Очень маловероятна последняя фраза, тем более что известно: «перевоспитывать» Эйнштейна специально откомандировали из СССР его бывшего сотрудника Германа Мюнца. И тот своего добился. Сообщение РОСТА, Ленинград, 16 сентября: «Во время последней поездки в Германию проф. Мюнинц виделся с А. Эйнштейном, который уполномочил его передать общественности СССР заявление, касающееся выступления группы европейской интеллигенции против процесса 48 ученых-вредителей, организаторов голода в Советском Союзе. А. Эйнштейн поставил тогда подпись под этим протестом. „Эту подпись я дал тогда после длительных колебаний, доверяя компетентности и честности лиц, просивших ее у меня, и, кроме того, я считал психологически невозможным, чтобы лица, несущие полную ответственность за работу по исполнению важнейших технических задач, намеренно вредили цели, которой они должны были служить. Сегодня я глубоко сожалею, что дал эту подпись, потому что потерял убеждение верности моих тогдашних взглядов. Я тогда не сознавал, что в особенных условиях СССР возможны вещи, в условиях для меня обычных совершенно немыслимые“. По словам проф. Мюнинца, А. Эйнштейн внимательно следит за ходом социалистического строительства в СССР и считает, что Советский Союз добился величайших достижений. „Западная Европа, — говорит Эйнштейн, — скоро будет вам завидовать“».

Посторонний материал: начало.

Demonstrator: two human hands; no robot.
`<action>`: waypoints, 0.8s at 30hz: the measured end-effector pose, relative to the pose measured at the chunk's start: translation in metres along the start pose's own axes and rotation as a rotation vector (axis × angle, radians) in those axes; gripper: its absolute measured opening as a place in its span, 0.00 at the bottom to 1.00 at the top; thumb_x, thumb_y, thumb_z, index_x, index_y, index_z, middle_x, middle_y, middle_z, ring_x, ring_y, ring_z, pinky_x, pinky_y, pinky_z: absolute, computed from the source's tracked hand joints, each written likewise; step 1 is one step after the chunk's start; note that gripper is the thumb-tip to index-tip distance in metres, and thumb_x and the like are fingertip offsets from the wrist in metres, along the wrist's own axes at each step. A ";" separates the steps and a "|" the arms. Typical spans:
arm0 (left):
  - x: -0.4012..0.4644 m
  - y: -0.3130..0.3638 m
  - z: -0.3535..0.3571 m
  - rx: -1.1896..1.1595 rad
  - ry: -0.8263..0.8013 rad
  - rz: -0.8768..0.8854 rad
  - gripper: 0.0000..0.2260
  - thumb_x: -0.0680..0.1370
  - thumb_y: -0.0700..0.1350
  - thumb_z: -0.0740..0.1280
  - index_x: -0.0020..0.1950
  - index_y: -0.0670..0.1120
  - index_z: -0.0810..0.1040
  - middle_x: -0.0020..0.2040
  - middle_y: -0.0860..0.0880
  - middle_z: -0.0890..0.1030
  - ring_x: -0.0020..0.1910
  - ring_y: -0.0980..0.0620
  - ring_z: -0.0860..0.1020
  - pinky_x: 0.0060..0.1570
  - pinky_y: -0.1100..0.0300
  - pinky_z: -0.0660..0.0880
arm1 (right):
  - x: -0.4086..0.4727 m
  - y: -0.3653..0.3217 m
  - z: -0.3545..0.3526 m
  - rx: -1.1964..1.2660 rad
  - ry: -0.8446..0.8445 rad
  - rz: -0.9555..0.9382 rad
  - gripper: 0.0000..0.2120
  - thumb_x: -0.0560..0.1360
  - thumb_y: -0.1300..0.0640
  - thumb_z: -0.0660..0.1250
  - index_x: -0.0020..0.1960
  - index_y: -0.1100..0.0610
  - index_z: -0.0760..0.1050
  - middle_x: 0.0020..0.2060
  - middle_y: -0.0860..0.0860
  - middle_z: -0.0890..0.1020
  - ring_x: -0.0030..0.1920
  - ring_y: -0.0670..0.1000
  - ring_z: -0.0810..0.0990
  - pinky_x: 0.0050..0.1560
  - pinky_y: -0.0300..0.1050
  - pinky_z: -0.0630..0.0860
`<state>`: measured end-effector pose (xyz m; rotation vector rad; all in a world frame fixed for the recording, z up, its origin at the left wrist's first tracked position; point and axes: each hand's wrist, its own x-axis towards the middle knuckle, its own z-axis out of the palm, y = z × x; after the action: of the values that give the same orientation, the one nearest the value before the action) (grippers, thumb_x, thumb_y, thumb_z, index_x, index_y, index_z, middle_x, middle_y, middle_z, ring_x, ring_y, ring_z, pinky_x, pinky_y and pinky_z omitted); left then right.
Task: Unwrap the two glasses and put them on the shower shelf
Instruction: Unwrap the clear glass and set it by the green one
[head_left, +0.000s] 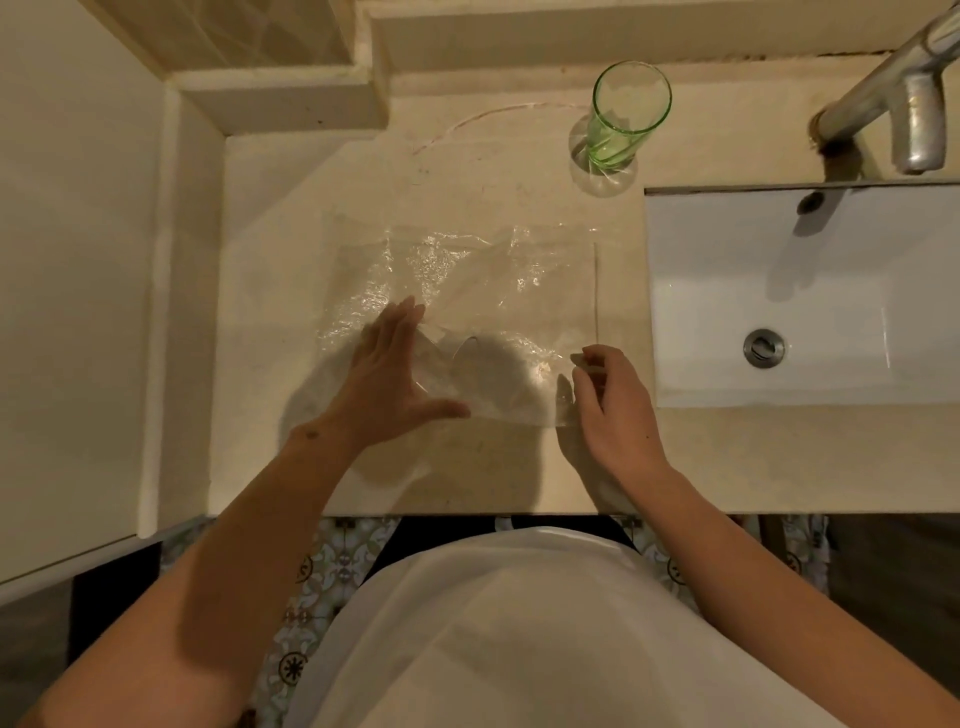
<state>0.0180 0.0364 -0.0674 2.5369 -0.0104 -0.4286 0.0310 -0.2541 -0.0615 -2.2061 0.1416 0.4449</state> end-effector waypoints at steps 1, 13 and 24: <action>-0.001 -0.005 -0.004 0.043 -0.028 0.044 0.61 0.60 0.80 0.66 0.82 0.48 0.50 0.83 0.48 0.51 0.82 0.46 0.48 0.79 0.41 0.51 | -0.001 0.000 -0.001 0.000 0.007 -0.003 0.16 0.84 0.51 0.58 0.71 0.53 0.70 0.64 0.47 0.78 0.60 0.44 0.77 0.60 0.41 0.72; -0.007 0.010 -0.016 0.189 0.114 0.281 0.36 0.75 0.69 0.63 0.70 0.41 0.71 0.67 0.44 0.73 0.66 0.44 0.71 0.67 0.49 0.72 | -0.008 0.009 -0.002 0.028 0.043 0.021 0.19 0.84 0.49 0.58 0.72 0.53 0.68 0.64 0.46 0.78 0.60 0.44 0.78 0.60 0.40 0.73; 0.007 0.004 -0.021 0.121 -0.132 0.067 0.54 0.62 0.67 0.78 0.77 0.42 0.60 0.76 0.44 0.65 0.76 0.45 0.60 0.73 0.50 0.65 | -0.012 0.009 0.000 0.007 0.027 0.001 0.18 0.84 0.50 0.58 0.72 0.54 0.68 0.66 0.49 0.78 0.59 0.43 0.76 0.59 0.39 0.70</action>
<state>0.0314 0.0437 -0.0511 2.6134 -0.1750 -0.5840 0.0181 -0.2603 -0.0638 -2.2059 0.1590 0.4150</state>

Бруцкус был возмущен — Эйнштейн ответил ему 30 сентября: «Я вообще противник всякой системы террора… С другой стороны, я испытываю глубокое уважение к высоким целям, преследуемым в России, и к идеалу, который дает силу этим начинаниям. Сегодня все больше людей убеждаются не в несправедливости, а в нежизнеспособности существующих хозяйственных систем. В таком случае удивительно ли, что единственную серьезную попытку приблизить лучшее положение встречают с большим интересом и симпатией, а также что происходят единичные случаи, которых нельзя одобрить?» (Помните: «Мы, европейские интеллектуалы, друзья и сторонники любых средств, направленных на преодоление капиталистического экономического хаоса…») Бруцкус молил о встрече — Эйнштейн отказал. Правда, и переписка с Мюнцем почему-то резко оборвалась: то ли было стыдно, что уступил нажиму, то ли тот безбожно переврал его слова.

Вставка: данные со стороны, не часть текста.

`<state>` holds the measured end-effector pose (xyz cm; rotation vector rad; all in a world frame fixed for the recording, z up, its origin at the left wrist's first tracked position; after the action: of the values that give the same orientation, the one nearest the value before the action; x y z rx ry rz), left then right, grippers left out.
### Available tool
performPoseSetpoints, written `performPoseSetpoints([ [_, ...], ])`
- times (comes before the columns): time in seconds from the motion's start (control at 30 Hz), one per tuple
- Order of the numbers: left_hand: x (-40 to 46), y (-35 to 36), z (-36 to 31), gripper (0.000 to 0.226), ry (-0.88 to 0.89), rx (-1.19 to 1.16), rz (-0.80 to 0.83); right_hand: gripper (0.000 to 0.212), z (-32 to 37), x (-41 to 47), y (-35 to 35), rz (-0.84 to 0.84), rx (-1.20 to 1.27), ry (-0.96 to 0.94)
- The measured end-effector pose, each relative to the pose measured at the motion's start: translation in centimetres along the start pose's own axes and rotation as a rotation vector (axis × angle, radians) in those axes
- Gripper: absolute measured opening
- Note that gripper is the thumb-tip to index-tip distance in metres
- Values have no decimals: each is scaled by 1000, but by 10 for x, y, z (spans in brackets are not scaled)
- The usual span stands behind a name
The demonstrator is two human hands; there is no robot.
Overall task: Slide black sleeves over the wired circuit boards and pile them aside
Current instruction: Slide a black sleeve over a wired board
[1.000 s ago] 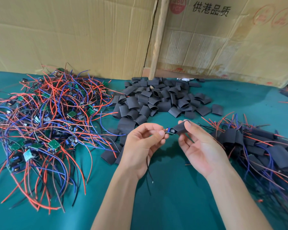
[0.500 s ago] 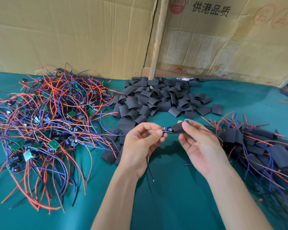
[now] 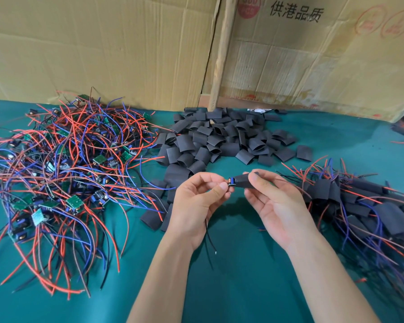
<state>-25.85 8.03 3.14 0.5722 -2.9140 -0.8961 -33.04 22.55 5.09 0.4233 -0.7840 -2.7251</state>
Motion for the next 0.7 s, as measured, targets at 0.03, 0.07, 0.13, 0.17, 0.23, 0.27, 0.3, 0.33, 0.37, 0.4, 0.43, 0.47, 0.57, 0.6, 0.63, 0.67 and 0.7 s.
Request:
performPoseSetpoints([
  [0.03,0,0,0,18,3,15,0,47,1,0,0,0,-12,-6],
  [0.07,0,1,0,17,12,47,-5,49,1,0,0,1,-23,-7],
  [0.13,0,2,2,14,33,126,-8,51,2,-1,1,16,-36,1],
  [0.17,-1,3,2,13,40,149,-7,51,2,-2,2,30,-41,6],
  [0.23,0,4,2,12,52,170,-11,48,2,-2,2,58,-48,12],
  [0.27,0,4,2,11,57,180,-10,46,2,-2,3,69,-51,15],
  [0.3,0,5,2,11,59,196,-3,45,2,-3,3,81,-54,20],
  [0.33,0,5,2,10,59,220,8,43,2,-4,3,93,-57,28],
  [0.37,0,6,2,9,57,255,20,40,2,-4,4,106,-63,38],
  [0.4,0,7,3,10,60,300,32,38,3,-6,6,120,-72,49],
  [0.43,-1,8,4,11,69,349,44,36,4,-7,8,136,-88,59],
  [0.47,-1,9,6,11,83,393,52,35,5,-8,9,146,-110,60],
  [0.57,-3,12,10,17,122,498,37,27,8,-11,11,124,-203,32],
  [0.6,-3,14,10,21,131,543,32,22,11,-11,10,108,-234,16],
  [0.63,-4,16,10,25,137,578,39,21,15,-11,10,93,-261,-8],
  [0.67,-5,18,11,31,137,589,55,21,22,-10,8,77,-275,-40],
  [0.7,-5,19,11,35,129,578,64,21,31,-10,5,49,-276,-78],
])
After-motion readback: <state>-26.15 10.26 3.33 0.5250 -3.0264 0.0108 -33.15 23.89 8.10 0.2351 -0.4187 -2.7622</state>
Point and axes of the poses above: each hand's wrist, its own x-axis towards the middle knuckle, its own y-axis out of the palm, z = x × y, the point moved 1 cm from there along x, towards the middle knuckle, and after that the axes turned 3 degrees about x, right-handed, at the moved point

И тогда же он отказался от встречи с «антисоветчиком» Валентином Федоровичем Булгаковым, секретарем Льва Толстого в последний год его жизни, высланным из России в 1923-м на «философском корабле» и жившим в Праге. Тот писал ему: «В своем желании иметь честь быть Вам представленным я руководствовался не только пустым любопытством… Я хотел бы еще спросить, отрицаете ли Вы или нет идею насилия вообще, или, иначе, не только идею войны между народами, но также и насильственную революцию и смертную казнь… Ранее я видел в Р. Роллане великого последователя Толстого. Позднее подробное знакомство с его взглядами на вопрос о насильственной революции определенным образом разочаровало меня. В одном из писем ко мне Роллан писал, что он различает насилие, которое преследует благую, прогрессивную цель, и насилие, которое имеет цель дурную и реакционную. Сам я исхожу из позиций Ганди… Я думаю, что мы должны готовить почву для грядущей ненасильственной революции».
Ответ Эйнштейна, 4 ноября: «Я не за наказания вообще, а лишь за меры, направленные на службу обществу и его защиту. В принципе я был бы не против устранения ничтожных и вредных индивидуумов, я против этого лишь постольку, поскольку не доверяю людям, т. е. судьям… Понятие „насилия“ является столь нечетким и общим, что, в конечном счете, под него подпадает все — потому что мы причиняем вред всему живому всем тем, что мы делаем… Я считаю войну омерзительной хотя бы из-за чувств, которые делают ее возможной. Но, в принципе, возможно ли обойтись без армии? А как с полицией? Без нее мы едва ли сумеем обойтись, если исходить из того, что миролюбивым людям должна быть предоставлена возможность жить. Итак, полиция нам нужна. Ее деятельность, однако, основана не на ненависти, а на заботе. Существование военных представляется мне оправданным в том же смысле, как и полиции: они призваны защищать международные договоры и проводить их в жизнь против тех, кто нарушает мир… Война кажется мне оправданной только как акт исполнения решений международного третейского суда… Революцию я полагаю вредной всегда — в том смысле, что без нее даже лучше, чем с ее помощью, может быть достигнуто осуществление воли большинства». И вновь отказал Булгакову во встрече. Почему он в тот период так боялся с «антисоветскими» встречаться, почему ему хотелось выглядеть перед СССР «хорошим»?